What to do —
For the entries that follow, restate word for word the line containing "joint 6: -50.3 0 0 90", the line containing "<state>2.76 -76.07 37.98", and every line that lies between them.

══ Records provided

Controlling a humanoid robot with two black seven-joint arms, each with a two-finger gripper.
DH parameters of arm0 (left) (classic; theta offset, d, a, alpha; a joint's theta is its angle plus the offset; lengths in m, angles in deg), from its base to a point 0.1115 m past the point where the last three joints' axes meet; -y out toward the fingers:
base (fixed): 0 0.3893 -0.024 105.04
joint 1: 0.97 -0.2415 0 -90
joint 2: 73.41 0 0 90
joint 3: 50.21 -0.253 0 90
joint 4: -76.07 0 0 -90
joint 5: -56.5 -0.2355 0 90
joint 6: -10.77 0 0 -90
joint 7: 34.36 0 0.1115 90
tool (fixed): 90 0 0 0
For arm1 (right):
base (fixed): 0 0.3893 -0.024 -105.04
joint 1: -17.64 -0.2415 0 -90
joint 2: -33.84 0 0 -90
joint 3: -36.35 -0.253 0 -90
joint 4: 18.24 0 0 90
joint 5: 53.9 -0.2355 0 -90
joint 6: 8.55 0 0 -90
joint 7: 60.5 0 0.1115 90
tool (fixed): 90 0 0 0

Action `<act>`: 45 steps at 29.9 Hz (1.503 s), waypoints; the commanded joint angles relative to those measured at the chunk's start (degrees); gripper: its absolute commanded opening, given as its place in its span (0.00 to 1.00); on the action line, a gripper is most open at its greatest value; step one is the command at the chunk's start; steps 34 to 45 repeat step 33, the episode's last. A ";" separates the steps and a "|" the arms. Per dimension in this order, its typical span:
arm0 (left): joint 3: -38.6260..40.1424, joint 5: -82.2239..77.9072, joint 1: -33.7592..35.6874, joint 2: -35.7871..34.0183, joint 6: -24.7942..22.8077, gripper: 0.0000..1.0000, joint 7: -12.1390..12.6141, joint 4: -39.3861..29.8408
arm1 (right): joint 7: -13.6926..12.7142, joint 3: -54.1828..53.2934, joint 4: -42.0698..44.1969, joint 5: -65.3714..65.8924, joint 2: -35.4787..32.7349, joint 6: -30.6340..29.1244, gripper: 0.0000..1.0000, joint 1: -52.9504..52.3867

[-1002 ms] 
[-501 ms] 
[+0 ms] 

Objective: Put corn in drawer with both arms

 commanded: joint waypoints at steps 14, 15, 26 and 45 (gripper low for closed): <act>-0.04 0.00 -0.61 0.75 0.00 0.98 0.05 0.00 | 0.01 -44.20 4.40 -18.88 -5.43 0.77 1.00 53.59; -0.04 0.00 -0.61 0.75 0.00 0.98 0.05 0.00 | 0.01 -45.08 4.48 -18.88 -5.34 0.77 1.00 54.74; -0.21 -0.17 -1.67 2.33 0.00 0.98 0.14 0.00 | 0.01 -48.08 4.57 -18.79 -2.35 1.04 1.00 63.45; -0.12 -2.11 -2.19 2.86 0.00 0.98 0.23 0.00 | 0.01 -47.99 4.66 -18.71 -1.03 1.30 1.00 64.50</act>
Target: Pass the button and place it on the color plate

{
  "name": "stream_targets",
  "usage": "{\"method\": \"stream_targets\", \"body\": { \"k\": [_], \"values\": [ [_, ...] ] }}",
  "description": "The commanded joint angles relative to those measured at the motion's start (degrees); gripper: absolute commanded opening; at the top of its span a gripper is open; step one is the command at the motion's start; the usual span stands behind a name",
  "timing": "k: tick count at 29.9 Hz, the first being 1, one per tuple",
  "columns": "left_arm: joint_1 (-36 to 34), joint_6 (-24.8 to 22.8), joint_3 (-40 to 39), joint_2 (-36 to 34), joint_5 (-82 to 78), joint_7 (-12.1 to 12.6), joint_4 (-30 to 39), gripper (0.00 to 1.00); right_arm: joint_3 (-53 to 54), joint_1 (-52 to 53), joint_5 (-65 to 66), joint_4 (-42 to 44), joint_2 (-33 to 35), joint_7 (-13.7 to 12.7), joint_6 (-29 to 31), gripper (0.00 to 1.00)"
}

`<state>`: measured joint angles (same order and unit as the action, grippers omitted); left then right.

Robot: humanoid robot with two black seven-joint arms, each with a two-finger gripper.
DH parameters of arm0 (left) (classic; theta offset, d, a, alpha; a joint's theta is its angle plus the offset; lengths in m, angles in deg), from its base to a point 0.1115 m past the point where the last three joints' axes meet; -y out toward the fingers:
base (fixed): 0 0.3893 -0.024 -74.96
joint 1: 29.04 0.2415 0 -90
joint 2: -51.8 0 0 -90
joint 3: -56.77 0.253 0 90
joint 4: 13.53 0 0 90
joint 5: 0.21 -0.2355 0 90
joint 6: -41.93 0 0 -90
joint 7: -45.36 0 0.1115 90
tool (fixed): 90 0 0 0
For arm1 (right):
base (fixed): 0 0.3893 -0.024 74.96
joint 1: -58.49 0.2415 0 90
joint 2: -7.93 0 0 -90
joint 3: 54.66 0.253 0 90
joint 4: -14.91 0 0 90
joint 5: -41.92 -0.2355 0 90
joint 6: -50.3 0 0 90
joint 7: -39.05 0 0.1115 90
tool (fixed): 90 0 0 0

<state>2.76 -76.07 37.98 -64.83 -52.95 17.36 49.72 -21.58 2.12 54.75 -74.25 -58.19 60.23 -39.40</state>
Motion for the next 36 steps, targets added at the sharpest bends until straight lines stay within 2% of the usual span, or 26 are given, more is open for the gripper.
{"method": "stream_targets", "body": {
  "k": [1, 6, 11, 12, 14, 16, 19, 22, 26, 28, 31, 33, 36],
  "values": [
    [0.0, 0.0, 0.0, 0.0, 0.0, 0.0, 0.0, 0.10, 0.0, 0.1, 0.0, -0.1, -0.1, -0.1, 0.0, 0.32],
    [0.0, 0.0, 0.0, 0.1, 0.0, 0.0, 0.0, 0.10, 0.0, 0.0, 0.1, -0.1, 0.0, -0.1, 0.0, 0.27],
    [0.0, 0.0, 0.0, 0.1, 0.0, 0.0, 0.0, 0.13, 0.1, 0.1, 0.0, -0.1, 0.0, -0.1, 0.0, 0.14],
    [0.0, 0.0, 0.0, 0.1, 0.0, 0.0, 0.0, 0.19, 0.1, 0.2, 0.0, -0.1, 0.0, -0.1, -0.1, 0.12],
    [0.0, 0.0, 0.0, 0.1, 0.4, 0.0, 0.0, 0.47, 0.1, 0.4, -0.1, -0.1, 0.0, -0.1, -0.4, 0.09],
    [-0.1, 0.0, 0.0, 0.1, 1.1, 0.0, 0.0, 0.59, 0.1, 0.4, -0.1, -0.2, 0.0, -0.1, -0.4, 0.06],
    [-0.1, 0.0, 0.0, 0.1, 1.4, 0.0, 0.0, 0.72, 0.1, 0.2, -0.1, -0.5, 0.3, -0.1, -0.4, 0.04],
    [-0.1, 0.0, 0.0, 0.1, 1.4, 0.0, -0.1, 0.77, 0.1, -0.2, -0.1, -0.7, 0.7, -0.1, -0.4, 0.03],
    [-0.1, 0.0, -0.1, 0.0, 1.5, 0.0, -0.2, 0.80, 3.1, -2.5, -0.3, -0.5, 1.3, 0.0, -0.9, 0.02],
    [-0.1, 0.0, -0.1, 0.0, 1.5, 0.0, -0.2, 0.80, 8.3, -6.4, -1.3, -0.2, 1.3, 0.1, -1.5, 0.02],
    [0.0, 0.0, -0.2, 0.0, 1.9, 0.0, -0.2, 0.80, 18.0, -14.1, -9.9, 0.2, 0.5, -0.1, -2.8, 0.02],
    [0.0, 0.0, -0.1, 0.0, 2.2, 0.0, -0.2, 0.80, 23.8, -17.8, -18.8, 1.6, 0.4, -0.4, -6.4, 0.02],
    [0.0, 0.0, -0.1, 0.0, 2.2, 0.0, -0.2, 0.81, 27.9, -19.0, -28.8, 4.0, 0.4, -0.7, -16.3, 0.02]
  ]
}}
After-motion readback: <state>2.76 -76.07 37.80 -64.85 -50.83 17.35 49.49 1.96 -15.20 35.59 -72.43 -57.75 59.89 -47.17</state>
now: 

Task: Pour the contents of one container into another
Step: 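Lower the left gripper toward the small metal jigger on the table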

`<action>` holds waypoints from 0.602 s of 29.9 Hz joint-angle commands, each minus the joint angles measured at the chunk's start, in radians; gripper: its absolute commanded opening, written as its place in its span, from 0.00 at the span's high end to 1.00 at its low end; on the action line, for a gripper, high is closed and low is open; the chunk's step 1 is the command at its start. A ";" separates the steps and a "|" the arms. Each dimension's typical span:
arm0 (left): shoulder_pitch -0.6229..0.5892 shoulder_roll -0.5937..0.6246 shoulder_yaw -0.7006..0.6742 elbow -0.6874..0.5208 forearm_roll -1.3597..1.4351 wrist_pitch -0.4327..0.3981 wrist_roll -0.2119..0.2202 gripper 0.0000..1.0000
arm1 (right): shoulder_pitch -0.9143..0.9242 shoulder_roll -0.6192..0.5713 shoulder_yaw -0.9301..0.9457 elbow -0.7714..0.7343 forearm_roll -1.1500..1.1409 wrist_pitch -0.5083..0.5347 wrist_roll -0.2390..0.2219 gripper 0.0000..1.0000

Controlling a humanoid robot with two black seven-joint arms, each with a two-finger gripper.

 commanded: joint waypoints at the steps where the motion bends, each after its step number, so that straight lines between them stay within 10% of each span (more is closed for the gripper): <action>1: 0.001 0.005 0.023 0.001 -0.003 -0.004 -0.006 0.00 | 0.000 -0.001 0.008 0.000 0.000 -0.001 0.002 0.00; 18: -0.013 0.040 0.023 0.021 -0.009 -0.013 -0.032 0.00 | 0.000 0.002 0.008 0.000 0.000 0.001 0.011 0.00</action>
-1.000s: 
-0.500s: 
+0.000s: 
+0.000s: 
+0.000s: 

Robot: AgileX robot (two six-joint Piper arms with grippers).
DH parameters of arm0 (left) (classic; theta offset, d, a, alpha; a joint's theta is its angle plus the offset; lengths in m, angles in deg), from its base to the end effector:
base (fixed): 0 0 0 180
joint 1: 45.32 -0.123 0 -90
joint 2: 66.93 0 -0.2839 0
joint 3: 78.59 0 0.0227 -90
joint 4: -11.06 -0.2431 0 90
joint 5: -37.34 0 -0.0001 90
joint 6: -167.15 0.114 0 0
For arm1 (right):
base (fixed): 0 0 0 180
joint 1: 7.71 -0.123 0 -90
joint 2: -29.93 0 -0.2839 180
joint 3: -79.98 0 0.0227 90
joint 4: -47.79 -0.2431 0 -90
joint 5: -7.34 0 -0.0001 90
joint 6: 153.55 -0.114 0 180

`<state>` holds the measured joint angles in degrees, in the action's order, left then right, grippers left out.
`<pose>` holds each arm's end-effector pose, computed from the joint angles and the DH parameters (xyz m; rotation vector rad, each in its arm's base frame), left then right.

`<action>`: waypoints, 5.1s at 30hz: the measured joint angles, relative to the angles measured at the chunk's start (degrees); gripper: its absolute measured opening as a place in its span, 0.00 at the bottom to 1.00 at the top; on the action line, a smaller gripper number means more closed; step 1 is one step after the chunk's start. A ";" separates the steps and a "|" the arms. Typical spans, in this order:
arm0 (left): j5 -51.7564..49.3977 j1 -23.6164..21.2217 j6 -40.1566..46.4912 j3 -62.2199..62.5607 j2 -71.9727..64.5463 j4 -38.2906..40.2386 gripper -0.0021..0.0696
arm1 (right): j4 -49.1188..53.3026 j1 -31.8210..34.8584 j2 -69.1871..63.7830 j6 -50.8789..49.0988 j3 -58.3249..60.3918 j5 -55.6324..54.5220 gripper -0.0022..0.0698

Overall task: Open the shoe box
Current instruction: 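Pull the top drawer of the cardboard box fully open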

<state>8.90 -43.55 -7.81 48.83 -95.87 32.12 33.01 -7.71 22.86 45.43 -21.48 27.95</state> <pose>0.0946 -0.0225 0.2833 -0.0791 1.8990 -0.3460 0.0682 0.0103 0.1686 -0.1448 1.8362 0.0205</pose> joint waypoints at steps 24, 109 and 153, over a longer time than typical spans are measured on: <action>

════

Exercise result —
joint 6: -50.3 0 0 90
joint 7: -39.05 0 0.1115 90
tool (fixed): 90 0 0 0

<state>2.76 -76.07 37.98 -64.83 -52.95 17.36 49.72 -21.58 2.12 54.75 -74.25 -58.19 60.23 -39.40</state>

What came before is the finished answer.